Brexit: A Liberal Britain?

There is a great risk in Brexit Britain. It’s the possibility that the country’s leaders will listen to all the calls for protectionism, subsidies, and metaphorical wall-building that are increasing as the idea that Britain is going to leave the European Union sinks in. A recent example is the call by Britain’s manufacturers’ trade body for a “cultural” change towards buying British-made content, which it calls “nurturing” rather than protectionism. This would be a huge mistake.

In our paper, Cutting the Gordian Knot, Rory Broomfield and I argue that Britain needs to double down on its classical liberal heritage, and open up its markets to the world, rather than the other way round (we note the General DeGaulle cited Britain’s tradition of seeking the cheapest food sources possible as incompatible with the European project).

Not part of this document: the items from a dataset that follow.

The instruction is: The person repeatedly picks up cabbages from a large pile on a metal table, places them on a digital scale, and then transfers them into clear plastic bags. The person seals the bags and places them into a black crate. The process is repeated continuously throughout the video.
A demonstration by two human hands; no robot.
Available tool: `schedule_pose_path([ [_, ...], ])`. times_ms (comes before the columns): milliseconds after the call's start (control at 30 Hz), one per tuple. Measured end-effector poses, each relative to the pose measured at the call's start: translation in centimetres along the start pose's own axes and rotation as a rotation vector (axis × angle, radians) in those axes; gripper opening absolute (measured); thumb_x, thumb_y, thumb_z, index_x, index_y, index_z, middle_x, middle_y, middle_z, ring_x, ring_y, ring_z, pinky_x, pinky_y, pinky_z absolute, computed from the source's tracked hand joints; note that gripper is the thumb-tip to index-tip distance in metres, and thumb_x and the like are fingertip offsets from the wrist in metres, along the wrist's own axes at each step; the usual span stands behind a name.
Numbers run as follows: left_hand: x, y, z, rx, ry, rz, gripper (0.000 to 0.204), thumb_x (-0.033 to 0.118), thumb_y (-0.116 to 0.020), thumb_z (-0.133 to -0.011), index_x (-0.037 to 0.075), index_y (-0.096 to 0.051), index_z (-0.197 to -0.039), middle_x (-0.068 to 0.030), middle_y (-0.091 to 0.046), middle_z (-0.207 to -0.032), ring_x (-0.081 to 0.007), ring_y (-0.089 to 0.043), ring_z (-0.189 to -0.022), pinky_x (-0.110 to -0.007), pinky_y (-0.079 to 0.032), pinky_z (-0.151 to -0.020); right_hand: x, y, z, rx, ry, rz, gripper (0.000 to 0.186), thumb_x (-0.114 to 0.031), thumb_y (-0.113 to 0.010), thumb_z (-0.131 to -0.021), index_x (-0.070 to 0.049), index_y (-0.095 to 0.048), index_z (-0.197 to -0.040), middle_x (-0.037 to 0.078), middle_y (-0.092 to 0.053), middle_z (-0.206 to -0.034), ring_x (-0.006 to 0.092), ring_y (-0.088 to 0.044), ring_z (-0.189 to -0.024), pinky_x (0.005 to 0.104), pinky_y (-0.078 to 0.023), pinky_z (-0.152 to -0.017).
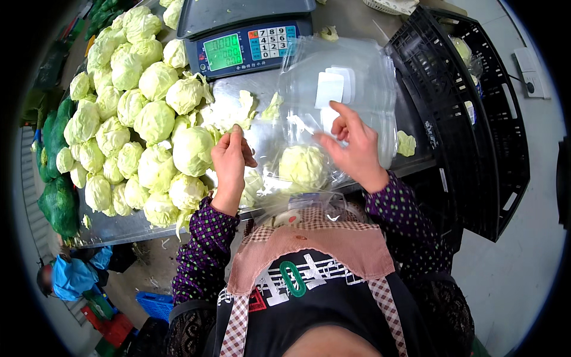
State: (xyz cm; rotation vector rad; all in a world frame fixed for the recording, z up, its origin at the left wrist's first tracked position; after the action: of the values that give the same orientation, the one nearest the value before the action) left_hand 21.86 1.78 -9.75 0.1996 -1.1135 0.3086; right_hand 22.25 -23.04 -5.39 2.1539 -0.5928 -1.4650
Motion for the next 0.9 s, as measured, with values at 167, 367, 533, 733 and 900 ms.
schedule_pose_path([
  [167,-1.1,1.5,-0.6,0.004,0.184,-0.106,0.041,0.026,-0.056,-0.096,0.005,-0.051,-0.061,-0.0027,-0.048,-0.048,-0.0113,-0.044,-0.037,-0.027,-0.040,-0.035,6.9,-0.4,0.2,0.014,-0.728,-0.390,0.021,-0.009,-0.067,-0.084,0.000,-0.061,-0.102,0.004,-0.065,-0.077,0.0124,-0.060,-0.063,0.0284,-0.049,-0.059],
  [367,-6.5,1.5,3.5,-0.395,-0.461,-0.862,0.015,0.013,-0.068,-0.081,0.002,-0.063,-0.090,-0.0128,-0.065,-0.072,-0.0291,-0.063,-0.055,-0.038,-0.050,-0.053,8.1,-2.8,10.6,-0.518,-0.732,-0.270,0.022,-0.006,-0.064,-0.086,0.002,-0.061,-0.106,0.010,-0.068,-0.096,0.0190,-0.065,-0.087,0.0326,-0.052,-0.078],
  [533,-6.0,0.0,3.4,-0.559,-0.322,-0.563,0.046,0.004,-0.072,-0.079,0.001,-0.057,-0.122,-0.0118,-0.063,-0.103,-0.0218,-0.066,-0.086,-0.031,-0.053,-0.074,5.0,-3.7,7.2,-0.326,-0.398,-0.339,0.038,-0.012,-0.065,-0.089,-0.001,-0.056,-0.124,0.014,-0.063,-0.114,0.0194,-0.064,-0.094,0.0334,-0.053,-0.078],
  [733,-2.6,-0.8,-0.5,-0.791,-0.060,-0.088,0.031,0.009,-0.066,-0.086,-0.008,-0.060,-0.111,-0.0106,-0.067,-0.100,-0.0143,-0.060,-0.091,-0.031,-0.051,-0.079,4.3,0.7,0.2,-0.393,-0.350,-0.530,0.046,-0.029,-0.060,-0.093,-0.003,-0.053,-0.130,0.012,-0.058,-0.122,0.0184,-0.058,-0.107,0.0317,-0.046,-0.091],
  [900,0.5,-3.2,-0.8,-0.605,-0.483,-0.383,0.034,0.007,-0.063,-0.085,-0.003,-0.058,-0.116,-0.0115,-0.067,-0.104,-0.0217,-0.062,-0.093,-0.034,-0.049,-0.084,4.5,1.7,-1.1,-0.382,-0.556,-1.291,0.069,-0.031,-0.063,-0.091,-0.009,-0.028,-0.147,0.010,-0.048,-0.138,0.0212,-0.050,-0.125,0.0381,-0.041,-0.105],
])
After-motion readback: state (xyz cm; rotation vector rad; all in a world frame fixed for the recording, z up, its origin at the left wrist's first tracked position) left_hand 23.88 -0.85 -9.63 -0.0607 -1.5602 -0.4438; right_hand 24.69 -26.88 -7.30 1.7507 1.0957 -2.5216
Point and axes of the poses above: each hand's wrist, its own z-axis away from the middle knuckle, its own y-axis out of the back of the hand, x = y × z, the point moved 1 cm from there along -z, towards the middle knuckle
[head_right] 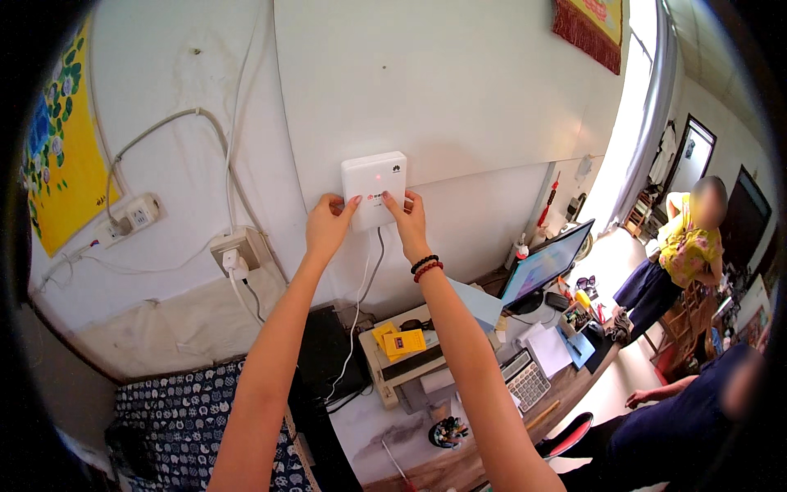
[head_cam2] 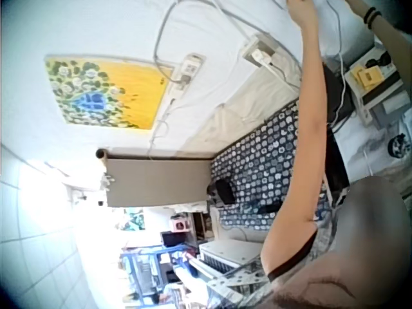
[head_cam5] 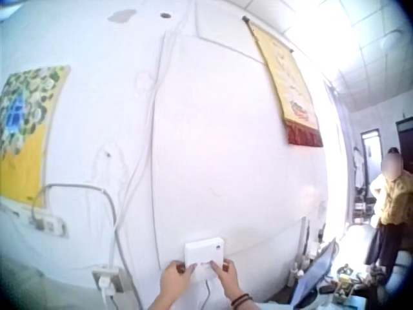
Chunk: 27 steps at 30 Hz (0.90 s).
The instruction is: The person mounts a white router onto a wall-mounted bracket, wipes a black electronic box with a cloth, and organizes various power and data cables located behind a desktop printer.
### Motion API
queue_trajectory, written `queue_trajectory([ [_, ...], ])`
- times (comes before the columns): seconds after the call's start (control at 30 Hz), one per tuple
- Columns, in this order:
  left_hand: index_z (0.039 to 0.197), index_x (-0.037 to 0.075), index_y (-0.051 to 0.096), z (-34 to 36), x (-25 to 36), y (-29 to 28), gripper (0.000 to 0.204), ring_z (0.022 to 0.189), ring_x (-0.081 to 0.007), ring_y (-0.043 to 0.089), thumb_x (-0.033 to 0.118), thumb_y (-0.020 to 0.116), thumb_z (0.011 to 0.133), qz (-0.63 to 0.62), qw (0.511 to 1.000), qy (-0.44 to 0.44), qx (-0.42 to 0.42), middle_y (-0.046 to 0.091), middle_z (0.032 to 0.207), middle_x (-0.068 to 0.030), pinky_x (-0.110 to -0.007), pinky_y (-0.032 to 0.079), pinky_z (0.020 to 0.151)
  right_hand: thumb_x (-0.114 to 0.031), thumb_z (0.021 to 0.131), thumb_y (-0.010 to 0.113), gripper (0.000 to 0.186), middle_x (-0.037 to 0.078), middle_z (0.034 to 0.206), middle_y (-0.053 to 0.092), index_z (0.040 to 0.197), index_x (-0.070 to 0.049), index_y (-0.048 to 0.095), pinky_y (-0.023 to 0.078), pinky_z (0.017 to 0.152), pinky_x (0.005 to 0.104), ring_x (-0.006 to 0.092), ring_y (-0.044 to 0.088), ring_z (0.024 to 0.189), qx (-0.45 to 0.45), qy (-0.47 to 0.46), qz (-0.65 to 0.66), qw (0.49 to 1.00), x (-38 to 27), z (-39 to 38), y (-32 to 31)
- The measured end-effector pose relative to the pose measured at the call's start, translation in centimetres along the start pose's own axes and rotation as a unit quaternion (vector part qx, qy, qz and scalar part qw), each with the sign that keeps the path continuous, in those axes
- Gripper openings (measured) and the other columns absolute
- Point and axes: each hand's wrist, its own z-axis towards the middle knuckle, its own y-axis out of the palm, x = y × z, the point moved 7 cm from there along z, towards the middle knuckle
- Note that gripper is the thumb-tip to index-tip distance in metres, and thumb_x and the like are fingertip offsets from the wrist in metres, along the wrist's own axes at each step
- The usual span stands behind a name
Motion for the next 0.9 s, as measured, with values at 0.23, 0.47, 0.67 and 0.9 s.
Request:
queue_trajectory([
  [0.23, 0.105, 0.002, 0.06, -1.7, -1.8, -1.8, 0.041, 0.07, -0.0264, 0.065, 0.035, 0.068, 0.083, 0.057, 0.998, 0.009, 0.016, 0.067, 0.079, -0.0139, -0.037, 0.05, 0.064, -0.045, 0.079, 0.074, 0.078, 0.016, 0.109, 0.057, 0.128, 0.006, 0.041, 0.045, 0.086, 0.0312, 0.0211, 0.056, 0.099, -0.011, -0.022, 0.017, 1.0, 0.9, 0.1, 0.5],
  [0.47, 0.104, 0.004, 0.056, -13.3, -4.4, -2.6, 0.027, 0.068, -0.028, 0.065, 0.017, 0.067, 0.082, 0.026, 0.996, 0.047, -0.071, 0.066, 0.08, -0.0124, -0.039, 0.051, 0.063, -0.056, 0.074, 0.073, 0.099, 0.026, 0.135, 0.036, 0.135, 0.009, 0.032, 0.037, 0.101, 0.0404, 0.0331, 0.039, 0.124, 0.062, -0.057, -0.127, 0.988, -0.1, 0.9, -0.8],
  [0.67, 0.108, 0.003, 0.056, -30.6, -5.3, -7.9, 0.027, 0.069, -0.0179, 0.065, 0.006, 0.067, 0.083, -0.058, 0.985, -0.033, -0.157, 0.065, 0.079, -0.0093, -0.029, 0.051, 0.061, -0.037, 0.062, 0.086, 0.114, 0.029, 0.15, 0.005, 0.15, -0.012, 0.018, 0.025, 0.11, 0.0487, 0.0429, 0.013, 0.139, 0.062, -0.275, -0.32, 0.904, -5.3, -4.0, 4.2],
  [0.9, 0.113, 0.0, 0.053, -47.6, -8.5, -15.2, 0.026, 0.078, -0.0176, 0.066, 0.007, 0.062, 0.09, -0.046, 0.949, -0.283, -0.135, 0.064, 0.087, -0.0105, -0.027, 0.053, 0.065, -0.025, 0.057, 0.09, 0.12, 0.027, 0.153, -0.001, 0.151, -0.021, 0.016, 0.024, 0.108, 0.0572, 0.0439, 0.011, 0.14, 0.057, -0.275, -0.339, 0.898, -5.2, -4.0, 5.0],
])
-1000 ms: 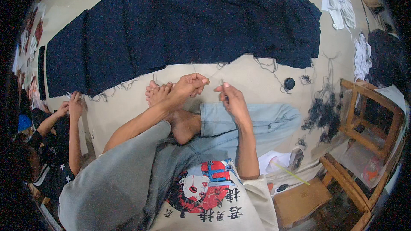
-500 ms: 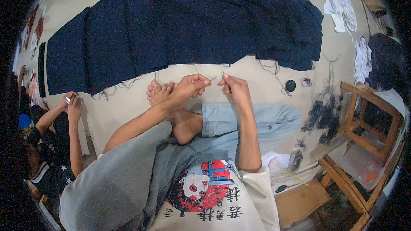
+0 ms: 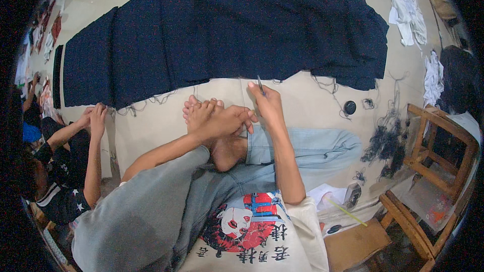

Three examples should help illustrate the point:

  • In fisheries, the UK’s territorial waters returning to national control would mean the end of the Common Fisheries Policy, which most environmental groups agree has been a disaster for fish. The UK would have the chance to implement a genuine property rights-based fisheries management program that would not only strengthen the fishing industry but promote better management of fish stocks, potentially leading to recovery of previously overfished species.
  • In agriculture, we note that subsidies can be the farmer’s worst enemy. Building on the example of New Zealand, which abolished subsidies to farmers in the 1980s, we note that “New Zealand farmers now recognize that subsidies are a form of government intervention into their industry. Indeed, the abolition of subsidies has allowed agricultural firms to become leaders in the New Zealand economy as the owners prove themselves to be agile entrepreneurs.” In addition, returning to global market prices for food could cut consumers’ food bills by up to 17%, according to the Institute of Economic Affairs.
  • In immigration, the capability to control its own immigration policy could be seen by some as a license to stop all immigration entirely. This would be a mistake – it would lead to much higher costs for businesses and consumers alike and a decrease in net welfare, even if some received higher wages. A complex bureaucratic points-based system is likely instead, but we argue for the true market-based system of an immigration tariff. Using this system, the British taxpayer would not be on the hook for any potential welfare claims by immigrants and revenue would go to the government rather than to criminal gangs that sacrifice immigrants’ safety in their attempts to enter the country.

In each case, we estimate that using the market-based system would provide significant benefits, especially in the medium to long term, to the UK’s economy, and place it streets ahead of an increasingly sclerotic Fortress Europe.